Wind in a Beech Tree
- derekkannemeyer
- Oct 17, 2024
- 2 min read
Updated: Oct 23, 2024
I so love the limerick form that I sometimes attempt to write serious work using it. Here's one that looks as if it dates from 2013. The class I mention was real—a law professor who recited for the length of the session and expected us to take verbatim notes. I would alternate writing at the top and the bottom of the page to keep my mind from drifting. It would drift anyway, and I would look out at the trees, shifting in the wind. I'm posting it here because, once again, I'm trying to solve the cover image conundrum, and thought I'd use another tree image. It's from the same series of images as the one I tried to post yesterday. Maybe this one will take.
There once was a window of limbs—
mussed with leaves, in my memory, most times—
where I watched the wind sport
with the tenderer parts
of a beech tree that reached me its arms.

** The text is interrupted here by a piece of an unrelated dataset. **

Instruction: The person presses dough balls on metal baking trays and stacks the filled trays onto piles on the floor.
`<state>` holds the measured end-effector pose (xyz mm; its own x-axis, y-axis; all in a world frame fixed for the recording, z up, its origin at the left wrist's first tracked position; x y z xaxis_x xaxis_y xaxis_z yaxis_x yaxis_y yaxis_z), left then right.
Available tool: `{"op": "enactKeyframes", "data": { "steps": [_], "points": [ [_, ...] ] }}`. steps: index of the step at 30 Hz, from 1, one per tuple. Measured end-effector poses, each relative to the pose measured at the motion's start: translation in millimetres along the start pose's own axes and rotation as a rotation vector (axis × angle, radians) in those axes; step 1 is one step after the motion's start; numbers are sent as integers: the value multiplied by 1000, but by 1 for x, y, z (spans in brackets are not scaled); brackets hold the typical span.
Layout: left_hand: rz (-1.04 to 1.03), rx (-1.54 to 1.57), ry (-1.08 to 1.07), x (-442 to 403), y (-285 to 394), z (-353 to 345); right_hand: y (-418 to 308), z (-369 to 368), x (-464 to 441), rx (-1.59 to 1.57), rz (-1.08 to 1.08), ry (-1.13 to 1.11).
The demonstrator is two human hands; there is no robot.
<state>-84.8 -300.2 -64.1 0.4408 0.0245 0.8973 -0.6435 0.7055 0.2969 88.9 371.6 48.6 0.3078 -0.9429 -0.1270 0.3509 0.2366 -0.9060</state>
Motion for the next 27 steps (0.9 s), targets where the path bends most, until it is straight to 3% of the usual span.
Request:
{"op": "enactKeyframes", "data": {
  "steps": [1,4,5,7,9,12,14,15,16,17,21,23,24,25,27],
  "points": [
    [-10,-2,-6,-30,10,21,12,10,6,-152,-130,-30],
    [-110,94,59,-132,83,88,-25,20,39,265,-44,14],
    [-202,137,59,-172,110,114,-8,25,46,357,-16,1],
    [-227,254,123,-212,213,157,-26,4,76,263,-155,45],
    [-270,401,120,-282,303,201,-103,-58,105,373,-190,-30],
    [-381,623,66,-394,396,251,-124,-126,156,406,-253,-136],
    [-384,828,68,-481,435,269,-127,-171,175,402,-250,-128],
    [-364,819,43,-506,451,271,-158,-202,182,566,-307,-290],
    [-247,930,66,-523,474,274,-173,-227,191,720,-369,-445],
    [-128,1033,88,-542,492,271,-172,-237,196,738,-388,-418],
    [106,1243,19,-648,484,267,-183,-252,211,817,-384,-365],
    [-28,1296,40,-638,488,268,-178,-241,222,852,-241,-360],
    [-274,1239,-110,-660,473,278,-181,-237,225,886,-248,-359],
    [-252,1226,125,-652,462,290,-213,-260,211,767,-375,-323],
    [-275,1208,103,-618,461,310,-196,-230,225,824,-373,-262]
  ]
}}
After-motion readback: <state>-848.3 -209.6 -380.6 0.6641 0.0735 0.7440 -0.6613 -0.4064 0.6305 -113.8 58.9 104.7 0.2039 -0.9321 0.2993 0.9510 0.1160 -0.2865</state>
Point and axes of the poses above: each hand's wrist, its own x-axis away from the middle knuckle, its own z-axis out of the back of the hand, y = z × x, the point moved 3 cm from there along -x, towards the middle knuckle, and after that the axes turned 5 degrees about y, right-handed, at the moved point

I was young, and my heart found delight
in spring dreams. Making love, making light.
But I studied the law!
I prepared myself for
life's strictures, its tightening knots.
A professor of torts thissed and thosed.
I half-heard. Not that my eyes closed:
there were ditties of light,
and of leafed limb, I might
have missed, had I yielded and dozed.
There twice was a bird that flew false
and rapped at the room's plate glass walls.
But right as it knocked,
I'd looked off, to my book—
or the lectern—anyway, somewhere else—
and was jarred back just too late to see.
All that stirred were the limbs of my tree,
wind-ruffled, serene,
painting all they touched green;
wind-chiming the ruckus from me.
More than three times that age now am I,
and I still love the wind's lullaby
in the leaves. And am left
tossed and soothed and bereft
by its spell, in the world's rap and cry.
(More than four times that age now, in fact. But I'll leave the OG text intact. Aaargghhh! I'm still doing it! Make me stop!)